Brief – Every line from the one with "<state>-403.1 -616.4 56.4" to the one with "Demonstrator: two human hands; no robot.", including those two, is to be copied exactly; all other lines of the entries below are left out.

Data excerpts –
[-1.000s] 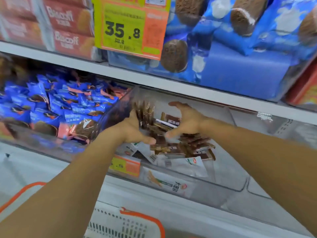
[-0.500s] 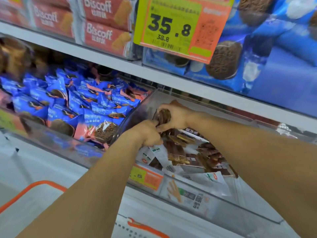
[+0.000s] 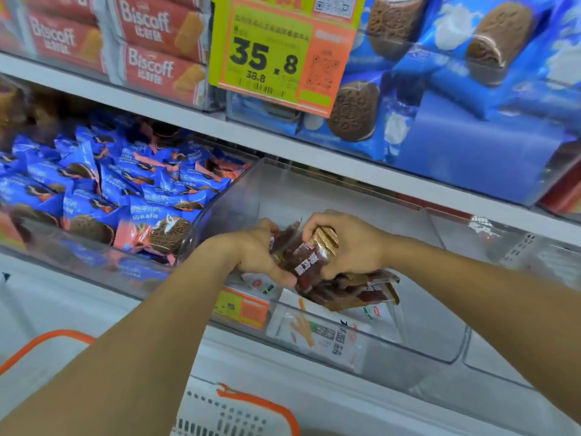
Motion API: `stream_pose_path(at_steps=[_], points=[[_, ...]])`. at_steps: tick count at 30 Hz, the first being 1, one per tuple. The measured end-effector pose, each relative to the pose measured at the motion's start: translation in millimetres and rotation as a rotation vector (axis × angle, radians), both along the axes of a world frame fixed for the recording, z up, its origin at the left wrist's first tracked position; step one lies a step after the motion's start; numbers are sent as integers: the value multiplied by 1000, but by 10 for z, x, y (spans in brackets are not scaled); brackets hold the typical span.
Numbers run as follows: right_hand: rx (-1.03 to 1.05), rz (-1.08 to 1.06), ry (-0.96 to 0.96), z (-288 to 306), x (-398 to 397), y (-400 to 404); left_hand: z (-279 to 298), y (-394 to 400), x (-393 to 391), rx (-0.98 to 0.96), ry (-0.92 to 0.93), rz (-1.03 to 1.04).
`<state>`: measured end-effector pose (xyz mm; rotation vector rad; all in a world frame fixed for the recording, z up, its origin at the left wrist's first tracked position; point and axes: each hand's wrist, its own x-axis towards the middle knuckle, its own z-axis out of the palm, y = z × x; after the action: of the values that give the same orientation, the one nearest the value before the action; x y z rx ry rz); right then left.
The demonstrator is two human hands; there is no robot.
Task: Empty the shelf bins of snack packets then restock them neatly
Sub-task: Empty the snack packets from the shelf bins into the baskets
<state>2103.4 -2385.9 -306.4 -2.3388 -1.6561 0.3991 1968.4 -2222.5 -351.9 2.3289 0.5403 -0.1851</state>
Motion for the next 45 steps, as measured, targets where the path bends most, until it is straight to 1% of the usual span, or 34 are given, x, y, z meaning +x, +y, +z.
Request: stream_pose_path(at_steps=[4, 6, 9, 11, 14, 16, 19, 21, 23, 25, 27, 29, 33, 36, 40, 45], points=[[-55, -38, 35, 103, -83, -370, 75, -130, -6, -11, -19, -152], [-76, -60, 73, 147, -64, -505, 113, -177, -22, -23, 28, -205], [-141, -89, 86, 159, -55, -650, 137, -198, -35, 66, 125, -259], [-188, -86, 64, 90, -74, -694, 132, -204, -25, 133, 159, -285], [-250, -32, -30, -54, -125, -678, 150, -205, -13, 161, 173, -284], [-234, -23, -39, -122, -130, -641, 154, -189, -16, 174, 183, -267], [-118, -20, 39, -204, -115, -622, 165, -150, -59, 188, 217, -209], [-25, -9, 55, -244, -133, -598, 144, -105, -78, 144, 217, -180], [26, -3, 72, -223, -160, -556, 129, -63, -89, 116, 215, -176], [-21, 8, 72, -209, -155, -510, 140, -37, -93, 147, 221, -163], [-129, 10, 72, -233, -138, -456, 149, -22, -94, 161, 214, -127], [-147, 12, 128, -299, -136, -401, 129, 9, -79, 100, 193, -87], [6, -51, 225, -334, -123, -338, 126, 24, -89, -11, 174, -37], [70, -97, 316, -255, -140, -344, 139, 13, -110, -65, 101, 24], [144, -157, 303, -186, -171, -345, 230, -53, -174, -144, -10, 94], [310, -174, 170, 29, -220, -379, 435, -91, -250, -43, -269, 69]])
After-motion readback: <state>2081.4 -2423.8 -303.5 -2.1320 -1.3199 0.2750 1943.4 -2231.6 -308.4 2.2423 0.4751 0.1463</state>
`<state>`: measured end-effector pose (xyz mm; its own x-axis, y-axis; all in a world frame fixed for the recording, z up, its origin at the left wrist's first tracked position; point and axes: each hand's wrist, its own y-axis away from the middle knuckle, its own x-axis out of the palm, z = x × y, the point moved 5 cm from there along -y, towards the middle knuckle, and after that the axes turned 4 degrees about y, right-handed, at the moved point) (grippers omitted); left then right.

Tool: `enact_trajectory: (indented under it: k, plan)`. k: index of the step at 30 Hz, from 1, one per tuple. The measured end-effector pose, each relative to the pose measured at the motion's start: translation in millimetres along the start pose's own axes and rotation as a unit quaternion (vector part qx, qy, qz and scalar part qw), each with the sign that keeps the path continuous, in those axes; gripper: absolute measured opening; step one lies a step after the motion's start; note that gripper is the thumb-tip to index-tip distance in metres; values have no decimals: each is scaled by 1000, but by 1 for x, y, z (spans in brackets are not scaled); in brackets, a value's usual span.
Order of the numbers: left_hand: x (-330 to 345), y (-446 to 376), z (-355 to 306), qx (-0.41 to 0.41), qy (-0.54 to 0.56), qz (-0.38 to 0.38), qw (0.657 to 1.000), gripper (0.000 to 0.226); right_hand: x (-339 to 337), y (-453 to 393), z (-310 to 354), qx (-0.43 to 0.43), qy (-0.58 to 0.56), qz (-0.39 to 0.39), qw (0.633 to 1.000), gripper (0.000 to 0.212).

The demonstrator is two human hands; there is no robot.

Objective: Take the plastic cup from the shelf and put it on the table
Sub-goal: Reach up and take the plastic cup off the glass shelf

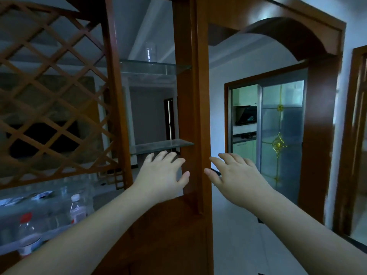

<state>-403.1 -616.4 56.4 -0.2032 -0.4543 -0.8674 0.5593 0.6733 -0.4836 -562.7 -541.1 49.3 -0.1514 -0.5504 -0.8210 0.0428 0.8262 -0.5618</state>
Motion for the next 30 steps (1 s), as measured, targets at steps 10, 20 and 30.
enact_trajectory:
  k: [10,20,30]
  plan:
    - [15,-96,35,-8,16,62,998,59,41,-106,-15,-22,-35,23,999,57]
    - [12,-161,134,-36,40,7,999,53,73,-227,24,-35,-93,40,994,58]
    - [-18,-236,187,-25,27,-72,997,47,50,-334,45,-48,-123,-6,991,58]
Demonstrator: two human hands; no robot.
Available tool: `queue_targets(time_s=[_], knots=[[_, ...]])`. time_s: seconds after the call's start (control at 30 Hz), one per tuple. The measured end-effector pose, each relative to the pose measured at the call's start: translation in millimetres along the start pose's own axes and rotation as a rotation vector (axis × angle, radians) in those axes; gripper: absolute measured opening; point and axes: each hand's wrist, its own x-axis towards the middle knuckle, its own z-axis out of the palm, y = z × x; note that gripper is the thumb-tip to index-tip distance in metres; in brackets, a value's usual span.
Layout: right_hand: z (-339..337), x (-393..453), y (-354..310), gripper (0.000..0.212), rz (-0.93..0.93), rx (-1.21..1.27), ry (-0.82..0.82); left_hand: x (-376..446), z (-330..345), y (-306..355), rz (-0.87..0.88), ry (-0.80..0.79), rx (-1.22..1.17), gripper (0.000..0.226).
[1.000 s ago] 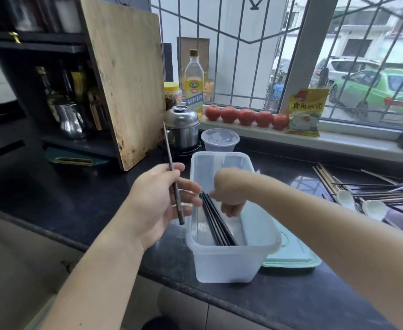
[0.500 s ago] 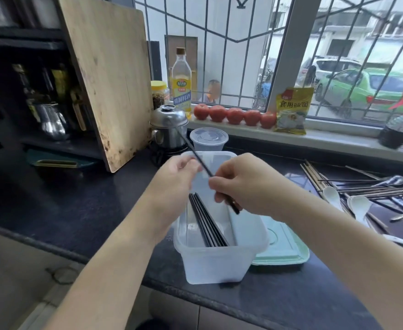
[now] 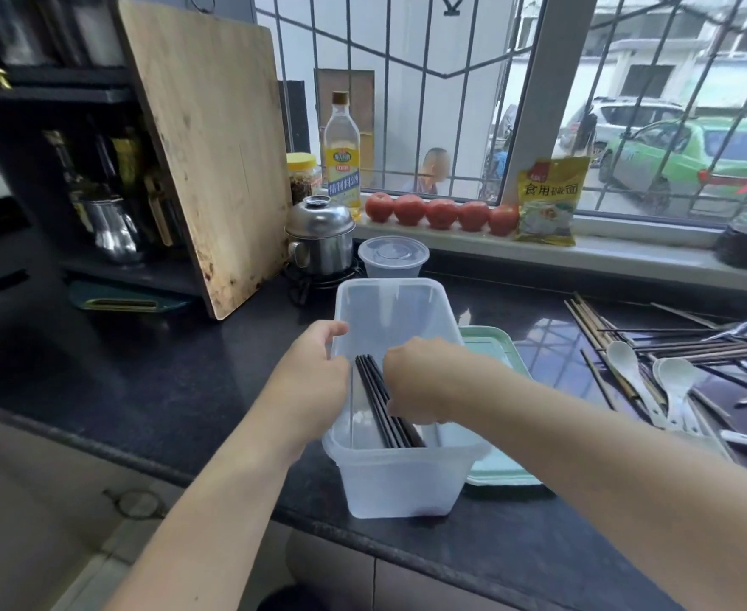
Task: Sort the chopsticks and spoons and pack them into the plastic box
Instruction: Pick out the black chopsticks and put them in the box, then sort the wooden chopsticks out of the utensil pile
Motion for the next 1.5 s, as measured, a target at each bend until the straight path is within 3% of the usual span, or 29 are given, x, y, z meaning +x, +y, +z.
queue_targets(time_s=[0.1,0.27,0.33,0.43,0.5,0.6,0.73,0.87,0.93,1.03,1.2,1.3,1.33,1.4,1.5], knots=[[-1.8,-10.5,6.9,0.039,-0.012,0.122,0.17,3.4,2.9,2.2,0.013,0.033,0.074,0.061],[22.6,-54.1,51.2,0.03,0.001,0.499,0.723,8.4,2.1,2.9,0.04,0.071,0.22,0.057],[52.9,-78.1,73.5,0.028,0.085,0.668,0.791,-0.3,11.2,14.4,0.16,0.183,0.378,0.051],[102.8,-104.4,104.0,0.023,0.212,0.842,0.718,-29.4,46.6,47.5,0.448,0.322,0.297,0.042],[135.3,-117.4,126.9,0.024,0.276,0.859,0.681,-49.0,86.9,69.5,0.52,0.227,0.13,0.037],[181.4,-137.8,166.6,0.029,0.396,0.812,0.693,-62.9,162.5,81.1,0.471,-0.032,0.018,0.031],[238.3,-188.3,224.9,0.03,0.622,0.792,0.772,-67.0,269.0,54.7,0.38,-0.291,0.141,0.029],[280.3,-229.3,259.7,0.015,0.811,0.644,0.941,-52.4,328.6,30.6,0.527,-0.154,0.419,0.032],[294.7,-234.5,271.2,0.012,0.897,0.49,0.982,-34.9,341.7,26.8,0.526,-0.069,0.508,0.026],[304.0,-233.3,281.0,0.008,1.015,0.465,1.006,-20.9,353.9,31.2,0.399,-0.042,0.62,0.022],[309.6,-228.6,284.3,0.016,1.171,0.458,0.85,-10.8,360.5,45.6,0.317,-0.148,0.895,0.043],[308.6,-226.2,284.8,0.022,1.196,0.411,0.797,-5.1,353.2,53.8,0.232,-0.299,1.005,0.021],[308.5,-225.7,285.0,0.024,1.203,0.403,0.791,-4.1,350.1,56.4,0.218,-0.335,1.006,0.014],[308.7,-225.6,284.4,0.026,1.219,0.397,0.788,-3.4,343.6,55.7,0.2,-0.33,0.954,0.022],[308.5,-225.7,283.7,0.026,1.232,0.398,0.798,-11.0,333.8,44.6,0.256,-0.115,0.693,0.03]])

Answer box –
<state>-403.1 -616.4 56.4 -0.2032 -0.4543 -0.8674 0.5593 0.6733 -0.4836 -562.7 -541.1 49.3 -0.1514 -0.5504 -0.8210 0.0428 0.8262 -0.5618</state>
Motion for the next 30 steps (1 s), as measured, targets at steps 10, 20 and 30.
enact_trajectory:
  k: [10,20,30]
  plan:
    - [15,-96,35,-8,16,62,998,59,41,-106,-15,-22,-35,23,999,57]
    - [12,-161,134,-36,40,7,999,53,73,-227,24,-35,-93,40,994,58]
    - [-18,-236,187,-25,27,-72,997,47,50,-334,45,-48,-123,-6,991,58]
Demonstrator: two human hands; no robot.

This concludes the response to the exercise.